I always love going home to Rhode Island as anyone who knows me knows. It’s beautiful there. I’ve got family and friends who have known me since I toddled out of the bathroom at Sam’s Pizza with my pants and underwear around my legs asking for help. The food is good and familiar and practically all the places that I’ve liked eating at since I was a kid are still in business. And everywhere you go people, some who you don’t even recognize, know you. There’s something about that history that keeps a gal real and grounded.

So, in the time that I went off to Ohio for college, or to Paris to study, or moved to NYC, or finally away to San Francisco. In the time that I had small jobs that grew to bigger jobs, or boyfriends who I was crazy about, or brought home, or just talked about dreamily, or lamented that I’d been dumped by. In the time that I had bad asymmetrical haircuts, or gained my freshman 15, or thought I was Miss Thing for wearing a suit to my big-deal job, I always had home to touch down on to put everything in perspective.

And no matter how cool, or smart, or city-savvy, or in love, or engaged or pregnant you are, when you’re sitting at the table at the Demopulos’ house, you are still just Kristen. Still just Fred and Vicki’s youngest. There’s no air that you can put on that can’t be seen through in a second. What’s amazing was through it all I was never laughed out of the place. I was never called on my attitude or pretension or fashion-don’t of the moment. And I have no doubt there were many times when they had to stifle laughter or the desire to slap me back into reality. And sure, sometimes I did get brought down to earth. But mostly I was cheered on, questioned, inspected, embraced, and told to put on one of the many sweaters Mrs.

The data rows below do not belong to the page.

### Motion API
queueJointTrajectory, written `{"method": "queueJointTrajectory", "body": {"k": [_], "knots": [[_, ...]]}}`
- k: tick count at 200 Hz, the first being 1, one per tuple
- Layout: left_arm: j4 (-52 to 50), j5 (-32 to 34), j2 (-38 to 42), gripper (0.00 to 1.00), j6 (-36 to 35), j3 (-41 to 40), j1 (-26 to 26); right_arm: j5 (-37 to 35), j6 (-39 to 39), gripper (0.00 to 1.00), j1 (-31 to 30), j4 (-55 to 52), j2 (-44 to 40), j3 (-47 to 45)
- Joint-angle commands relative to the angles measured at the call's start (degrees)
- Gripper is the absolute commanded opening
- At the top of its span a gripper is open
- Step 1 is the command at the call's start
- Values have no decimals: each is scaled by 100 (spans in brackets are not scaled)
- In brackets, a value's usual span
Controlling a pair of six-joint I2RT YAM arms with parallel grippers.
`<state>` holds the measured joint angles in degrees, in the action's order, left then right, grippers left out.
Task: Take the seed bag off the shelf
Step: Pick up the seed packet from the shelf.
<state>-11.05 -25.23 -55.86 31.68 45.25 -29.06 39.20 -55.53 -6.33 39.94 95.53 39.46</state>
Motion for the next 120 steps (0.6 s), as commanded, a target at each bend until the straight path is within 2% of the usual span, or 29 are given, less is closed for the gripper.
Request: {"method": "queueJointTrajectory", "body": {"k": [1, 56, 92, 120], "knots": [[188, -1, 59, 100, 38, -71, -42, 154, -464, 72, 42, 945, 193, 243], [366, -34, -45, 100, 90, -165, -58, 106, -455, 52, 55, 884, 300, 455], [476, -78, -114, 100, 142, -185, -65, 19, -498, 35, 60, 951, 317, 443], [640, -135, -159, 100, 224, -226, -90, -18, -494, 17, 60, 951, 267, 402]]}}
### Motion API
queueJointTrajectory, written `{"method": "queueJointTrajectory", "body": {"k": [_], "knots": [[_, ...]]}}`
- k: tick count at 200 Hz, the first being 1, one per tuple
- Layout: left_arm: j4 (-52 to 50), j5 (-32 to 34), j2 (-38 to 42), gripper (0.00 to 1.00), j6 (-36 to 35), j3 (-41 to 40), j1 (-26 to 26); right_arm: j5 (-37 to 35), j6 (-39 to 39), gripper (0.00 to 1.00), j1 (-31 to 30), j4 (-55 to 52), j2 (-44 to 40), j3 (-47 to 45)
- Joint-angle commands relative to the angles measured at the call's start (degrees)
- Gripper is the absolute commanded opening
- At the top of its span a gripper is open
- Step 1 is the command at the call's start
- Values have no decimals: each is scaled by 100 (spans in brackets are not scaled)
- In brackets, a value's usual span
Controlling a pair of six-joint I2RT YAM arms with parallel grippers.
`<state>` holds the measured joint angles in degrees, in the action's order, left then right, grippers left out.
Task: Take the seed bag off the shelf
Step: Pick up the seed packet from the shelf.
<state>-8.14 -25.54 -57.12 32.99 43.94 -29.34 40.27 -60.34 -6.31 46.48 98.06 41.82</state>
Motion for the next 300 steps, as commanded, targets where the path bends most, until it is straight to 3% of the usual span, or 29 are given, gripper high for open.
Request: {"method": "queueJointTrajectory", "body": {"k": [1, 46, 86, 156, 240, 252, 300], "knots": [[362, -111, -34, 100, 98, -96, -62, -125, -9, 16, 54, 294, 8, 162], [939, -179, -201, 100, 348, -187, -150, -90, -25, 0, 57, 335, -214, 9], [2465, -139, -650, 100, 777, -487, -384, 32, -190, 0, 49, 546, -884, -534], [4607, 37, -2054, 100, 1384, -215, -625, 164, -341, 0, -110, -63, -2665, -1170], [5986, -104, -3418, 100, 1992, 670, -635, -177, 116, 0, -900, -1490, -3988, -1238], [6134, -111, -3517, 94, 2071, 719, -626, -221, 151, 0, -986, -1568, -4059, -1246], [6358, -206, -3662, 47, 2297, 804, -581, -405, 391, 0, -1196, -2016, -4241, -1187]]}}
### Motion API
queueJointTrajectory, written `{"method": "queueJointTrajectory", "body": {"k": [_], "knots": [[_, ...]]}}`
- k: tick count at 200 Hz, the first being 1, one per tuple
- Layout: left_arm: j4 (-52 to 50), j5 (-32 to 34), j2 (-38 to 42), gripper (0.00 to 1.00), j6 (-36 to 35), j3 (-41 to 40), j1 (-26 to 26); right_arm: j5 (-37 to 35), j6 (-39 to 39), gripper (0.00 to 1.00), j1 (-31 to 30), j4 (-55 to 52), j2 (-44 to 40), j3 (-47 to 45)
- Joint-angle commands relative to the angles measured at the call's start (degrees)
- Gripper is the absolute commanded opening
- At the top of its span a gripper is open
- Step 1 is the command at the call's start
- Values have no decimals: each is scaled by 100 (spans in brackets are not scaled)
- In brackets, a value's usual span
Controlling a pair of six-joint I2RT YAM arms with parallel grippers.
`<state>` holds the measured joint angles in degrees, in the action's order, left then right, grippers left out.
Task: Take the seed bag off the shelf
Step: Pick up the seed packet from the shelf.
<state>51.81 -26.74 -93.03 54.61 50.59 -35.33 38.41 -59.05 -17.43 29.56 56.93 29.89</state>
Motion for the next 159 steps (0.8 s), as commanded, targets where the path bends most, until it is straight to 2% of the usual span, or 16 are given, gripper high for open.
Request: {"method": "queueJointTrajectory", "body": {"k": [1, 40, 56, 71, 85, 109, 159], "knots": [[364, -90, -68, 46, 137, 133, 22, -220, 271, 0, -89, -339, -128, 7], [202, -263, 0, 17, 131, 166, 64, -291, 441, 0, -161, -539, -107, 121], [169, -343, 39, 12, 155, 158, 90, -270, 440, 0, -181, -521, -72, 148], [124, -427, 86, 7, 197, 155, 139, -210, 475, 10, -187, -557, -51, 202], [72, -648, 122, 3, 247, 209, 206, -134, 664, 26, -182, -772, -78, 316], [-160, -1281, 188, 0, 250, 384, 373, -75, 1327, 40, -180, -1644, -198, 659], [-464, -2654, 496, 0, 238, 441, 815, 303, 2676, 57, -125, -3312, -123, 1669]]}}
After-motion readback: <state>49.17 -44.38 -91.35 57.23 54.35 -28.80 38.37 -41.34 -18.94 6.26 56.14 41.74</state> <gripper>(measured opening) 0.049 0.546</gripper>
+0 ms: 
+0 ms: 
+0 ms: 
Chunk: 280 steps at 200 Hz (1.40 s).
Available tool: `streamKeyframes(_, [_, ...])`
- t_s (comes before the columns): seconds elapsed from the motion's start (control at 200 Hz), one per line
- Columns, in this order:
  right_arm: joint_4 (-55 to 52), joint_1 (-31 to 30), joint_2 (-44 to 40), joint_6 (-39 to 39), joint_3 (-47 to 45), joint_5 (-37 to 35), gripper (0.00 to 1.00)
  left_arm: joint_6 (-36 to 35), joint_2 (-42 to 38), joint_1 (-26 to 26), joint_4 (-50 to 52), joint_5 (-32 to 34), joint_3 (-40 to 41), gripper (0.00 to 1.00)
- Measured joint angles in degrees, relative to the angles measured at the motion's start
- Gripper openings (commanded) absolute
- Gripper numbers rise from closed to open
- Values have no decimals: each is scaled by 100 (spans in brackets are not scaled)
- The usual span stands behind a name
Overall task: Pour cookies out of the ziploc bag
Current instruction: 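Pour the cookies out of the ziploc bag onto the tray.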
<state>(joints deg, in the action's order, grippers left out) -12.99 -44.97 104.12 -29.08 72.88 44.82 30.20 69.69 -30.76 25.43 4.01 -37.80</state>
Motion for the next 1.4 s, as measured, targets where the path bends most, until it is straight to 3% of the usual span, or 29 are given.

D had made. “No we won’t turn the heat up.”

The last time I saw Mrs. Demopulos she gave Kate some books. She’d asked me what it was that Kate really needed and I’d turned her in that direction. Of all the special books Kate has gotten from family and friends, for some reason no one but Mrs. Demopulos has inscribed them, and I’ve often wished people had, since many of them are real keepers.

When I first introduced Kate to Mrs. D last Christmas I handed the baby to her and said, “This is Grandma Frances.” It was my little way of expressing the respect and special place that she held in my world, and by transference, Kate’s. At the time I didn’t even know that it had registered with her. But this summer, after she gave me the books and verified that we didn’t already own them, she grabbed a pen to inscribe them, and as she wrote she slowly said aloud, “To Kate, with love from Grandma Frances, July 2006,” and I was touched that she had clearly taken note of (and maybe even pride in) her special title.

What’s surreal about the fact that Mrs. Demopulos died today (a phrase it horrifies me to even type) is that it won’t even really hit me that she’s gone until the next time that I’m home and I have to fight the way my body is hard-wired to go to her house to see her.

But I don’t even pretend to suffer a millionth of what her family is going through now. Amelia is giving birth to what would be Frances’ first grandchild in two weeks.


1 Comment »

One Comment on “Sending Love to Mrs. D, Wherever She Is”

  1. 1 Kristen said at 6:30 am on October 27th, 2006:

    This indeed is sad news. I too knew the family many lifetimes ago, and you describe everyone beautifully. Last December or January, a little after my daughter’s first birthday, I called Mrs. D to let her know I had a daughter. Although I fought hard for the name Amelia, my daughter is named Abigail. I told her I loved both her daughter’s names. I wish I had the chance to introduce Abby to Mrs. D.